Profs. Sarah R. Wasserman Rajec and Andrew Gilden recently posted a draft of their new article “Patenting Pleasure.”  If you cannot discern the topic from their title, Prof Nicholson Price has also just published a review essay titled Illegal Sex Toy Patents. Price describes the “central tension” from the article:

Because of the utility doctrine, patentees must say what their inventions are for—but because US law has been generally quite hostile to sex and sex tech, pleasure patents have to say they are for something other than, well, pleasure.

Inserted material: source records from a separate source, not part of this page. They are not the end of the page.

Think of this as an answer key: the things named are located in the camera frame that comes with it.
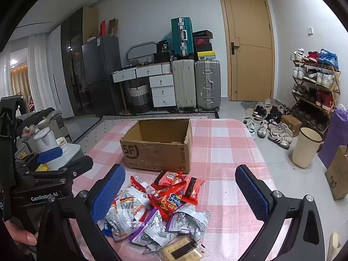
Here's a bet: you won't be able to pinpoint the brown cardboard box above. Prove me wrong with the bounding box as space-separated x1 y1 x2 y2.
120 118 193 174

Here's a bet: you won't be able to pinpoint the red packet with dark stripe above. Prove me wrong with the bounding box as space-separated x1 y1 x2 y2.
177 176 205 206

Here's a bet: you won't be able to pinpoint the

In the heart of the piece, Rajec and Gilden carefully catalog these descriptions over time, revealing a changing picture about what sorts of purposes were considered acceptable sex tech—at least, in the eyes of the USPTO.

Price.  Some amount of obfuscation will be familiar to patent attorneys today across various fields.  Although not illegal, most patents avoid detailing the core invention — what really is the improvement over the prior art.  Likewise, some patent attorneys will have walked the tight-line between the patentability disclosure requirement and client-interest in keeping certain trade secrets.  Some patent attorneys are hard at work attempting to beat the PTO’s AI system that routes patent applications to the various art units (some of which are seen as more favorable than others). 

Continue reading Obfuscation and Patenting of @#$% at Patently-O.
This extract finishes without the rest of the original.